How then do we summarise these different characteristics? In my opinion it is no longer accurate to speak of neo-colonies as being the normal condition. The USA and the other imperial powers are once again intentionally trying to submit Third World countries to semi-colonial status, where they control a national elite that they have trained and corrupted, and where they intervene politically and militarily to counter any popular movement.
III Political Consequences
I have looked at where we are in the historical stages of capitalism and what are the main characteristics of the current phase. Finally, I want to add three points concerning the political consequences.
The movement of the opressed and working peoples that was profoundly set back and demotivated by the capitulation of the Soviet Union is already recovering. The heart beat of this recovery lies in the Thgird World and is only now beginning to be picked up in the North.
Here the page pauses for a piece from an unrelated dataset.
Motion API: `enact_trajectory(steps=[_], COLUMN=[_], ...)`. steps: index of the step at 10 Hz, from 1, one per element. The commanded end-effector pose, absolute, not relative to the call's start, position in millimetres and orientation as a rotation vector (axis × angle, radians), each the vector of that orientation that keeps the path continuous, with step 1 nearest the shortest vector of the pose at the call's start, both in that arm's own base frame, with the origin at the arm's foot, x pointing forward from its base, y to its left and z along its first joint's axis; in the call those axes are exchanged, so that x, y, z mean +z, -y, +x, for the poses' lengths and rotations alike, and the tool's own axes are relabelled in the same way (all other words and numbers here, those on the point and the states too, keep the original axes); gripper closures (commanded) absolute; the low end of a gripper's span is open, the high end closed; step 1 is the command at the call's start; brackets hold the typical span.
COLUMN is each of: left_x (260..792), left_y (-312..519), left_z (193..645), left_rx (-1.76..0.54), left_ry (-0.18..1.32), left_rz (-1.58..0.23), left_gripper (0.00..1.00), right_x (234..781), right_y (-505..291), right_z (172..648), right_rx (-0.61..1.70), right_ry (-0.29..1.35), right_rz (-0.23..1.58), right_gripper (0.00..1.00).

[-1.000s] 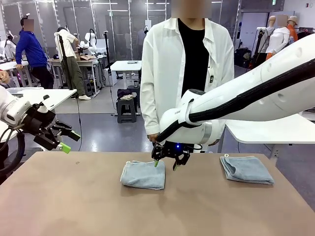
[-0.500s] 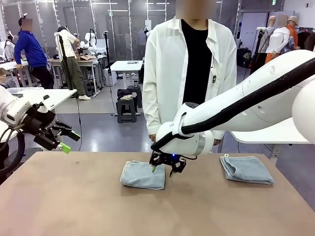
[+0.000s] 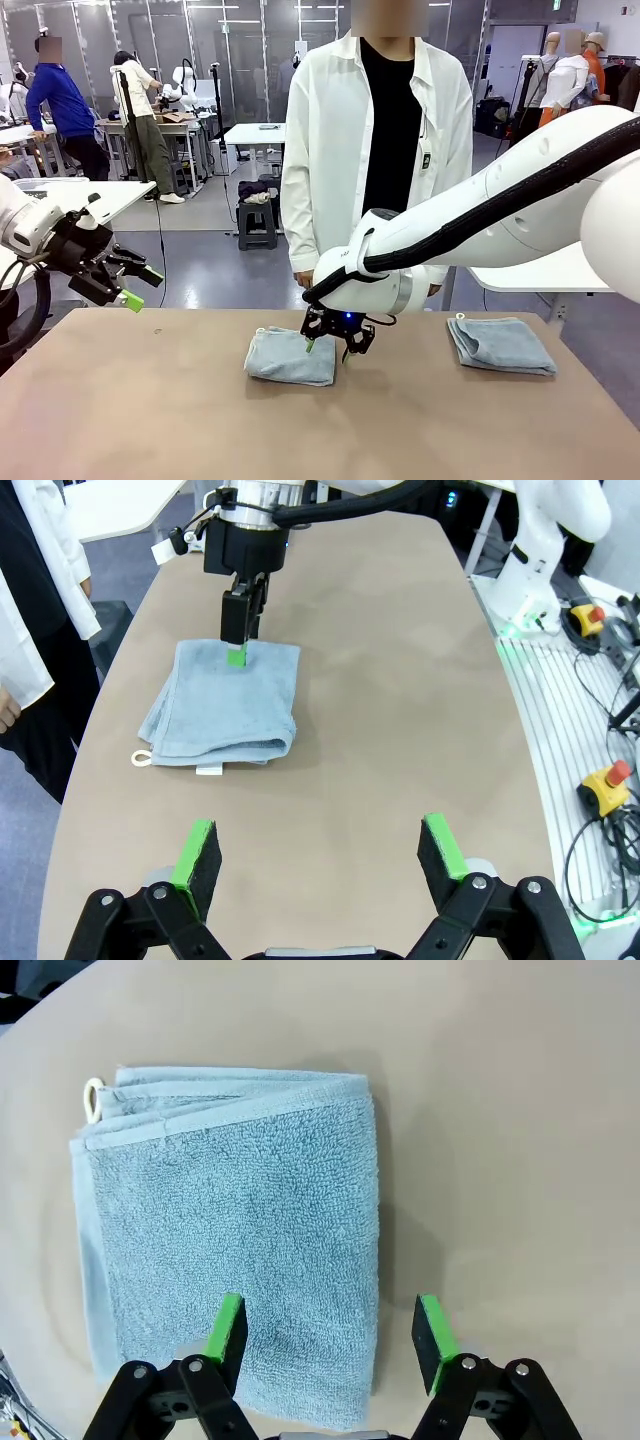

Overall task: Fold the towels and place them in the basket.
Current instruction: Stack the folded Towel with hook on the right side of the table.

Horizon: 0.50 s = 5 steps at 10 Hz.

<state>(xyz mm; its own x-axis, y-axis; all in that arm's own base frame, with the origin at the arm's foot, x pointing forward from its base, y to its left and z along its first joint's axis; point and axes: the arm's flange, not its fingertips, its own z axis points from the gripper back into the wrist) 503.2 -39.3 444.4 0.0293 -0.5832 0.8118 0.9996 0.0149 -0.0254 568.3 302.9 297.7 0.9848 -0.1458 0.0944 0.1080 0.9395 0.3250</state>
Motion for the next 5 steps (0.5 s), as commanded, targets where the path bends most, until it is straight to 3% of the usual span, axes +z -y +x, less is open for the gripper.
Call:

The inter-imperialist rivalries that have for some time been covered over will once again break out in an ever more open fashion. Disputes within the EU will especially reflect these rivalries.
Refugees are the advance guard of the rejuvenation of a movement here inside the rich world. It is therfore absolutely vital that a universal, European wide refugee movement comes into being based on its strongest point, the Caravan here in Germany.
I would even say that refugees have a triple and not only double role, if we are thinking strategically and in the medium term and long term. I believe that through the Caravan movement you refugees will not only struggle against your own social exclusion and deportations; that you will represent the needs of your brothers and sisters in your home countries; I furthermore believe that your movement is a vital, necessary and entirely welcome catalyst for re-creating the socialist, internationalist and anti-imperialist movement inside Britain, Germany and the other imperialist countries.
Down with Economic Genocide!
Down with Imperialism!
Long Live the Caravan!
Long Live International Solidarity!
Andy Higginbottom
Jena, Germany
22 April 2000
(1) I think that it is very clearly US and British concern to maintain their control of Middle Eastern oil that explains their continued blockade of Iraq. In the case of Yugolslavia the timing and manner of the UN intervention was clearly linked to the interplay of rivalries between the US, Britain, France and Germany.